■ Data below:

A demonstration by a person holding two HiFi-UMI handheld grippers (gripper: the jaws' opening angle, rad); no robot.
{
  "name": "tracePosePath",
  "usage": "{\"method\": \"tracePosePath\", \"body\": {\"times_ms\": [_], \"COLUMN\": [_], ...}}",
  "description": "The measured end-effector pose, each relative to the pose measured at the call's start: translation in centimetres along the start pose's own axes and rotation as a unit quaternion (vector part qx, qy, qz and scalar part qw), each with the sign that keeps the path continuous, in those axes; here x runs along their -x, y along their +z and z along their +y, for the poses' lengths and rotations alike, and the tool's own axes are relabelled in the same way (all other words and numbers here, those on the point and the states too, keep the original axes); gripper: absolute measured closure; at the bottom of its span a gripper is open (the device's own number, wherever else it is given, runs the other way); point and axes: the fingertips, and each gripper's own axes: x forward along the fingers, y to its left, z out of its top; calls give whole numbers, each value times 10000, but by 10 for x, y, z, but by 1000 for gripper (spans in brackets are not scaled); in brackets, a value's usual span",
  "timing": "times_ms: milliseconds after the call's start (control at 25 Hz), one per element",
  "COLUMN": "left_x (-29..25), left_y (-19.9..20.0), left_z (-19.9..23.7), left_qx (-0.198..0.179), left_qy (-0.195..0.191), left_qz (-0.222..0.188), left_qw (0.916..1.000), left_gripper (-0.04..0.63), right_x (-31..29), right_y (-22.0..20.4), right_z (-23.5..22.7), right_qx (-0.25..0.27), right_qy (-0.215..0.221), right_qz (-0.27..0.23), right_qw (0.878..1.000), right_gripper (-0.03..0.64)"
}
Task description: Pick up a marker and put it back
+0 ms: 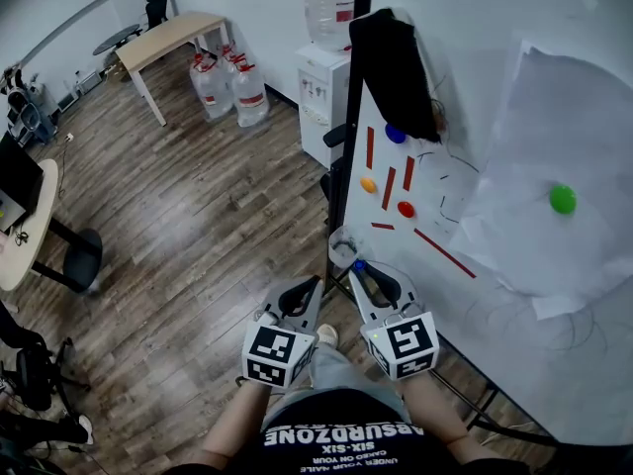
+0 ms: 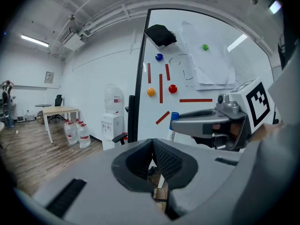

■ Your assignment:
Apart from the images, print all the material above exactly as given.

■ Solved problem:
A demonstration by a person holding two HiFi-UMI handheld grippers (gripper: the jaws' opening angle, rad); no robot.
{
  "name": "tracePosePath",
  "usage": "{\"method\": \"tracePosePath\", \"body\": {\"times_ms\": [_], \"COLUMN\": [_], ...}}",
  "description": "The measured end-effector pose, each relative to the pose measured at the call's start: translation in centimetres along the start pose's own axes and rotation as a unit quaternion (vector part qx, qy, qz and scalar part qw), each with the sign that keeps the path continuous, in those axes; here x runs along their -x, y along their +z and z along their +y, for the poses' lengths and rotations alike, and the tool's own axes are relabelled in the same way (all other words and numbers here, those on the point and the states too, keep the original axes); gripper: absolute measured closure; at the bottom of its span a gripper is open (the device's own number, wherever else it is given, runs the other way); point and axes: the fingertips, and each gripper's own axes: x forward along the fingers, y to its left, z out of its top; calls give whole numbers, each value times 10000, but by 10 for x, y, z, but by 1000 for gripper (spans in brackets are not scaled); in brackets, a value's usual span",
  "timing": "times_ms: milliseconds after the call's start (control at 25 Hz), one per element",
  "COLUMN": "left_x (-29..25), left_y (-19.9..20.0), left_z (-19.9..23.7), left_qx (-0.198..0.179), left_qy (-0.195..0.191), left_qz (-0.222..0.188), left_qw (0.916..1.000), left_gripper (-0.04..0.63), right_x (-31..29), right_y (-22.0..20.4), right_z (-23.5..22.7), right_qx (-0.25..0.27), right_qy (-0.215..0.221), right_qz (-0.27..0.23), right_qw (0.878..1.000), right_gripper (-0.03..0.64)"
}
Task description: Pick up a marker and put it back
+0 ms: 
+0 ms: 

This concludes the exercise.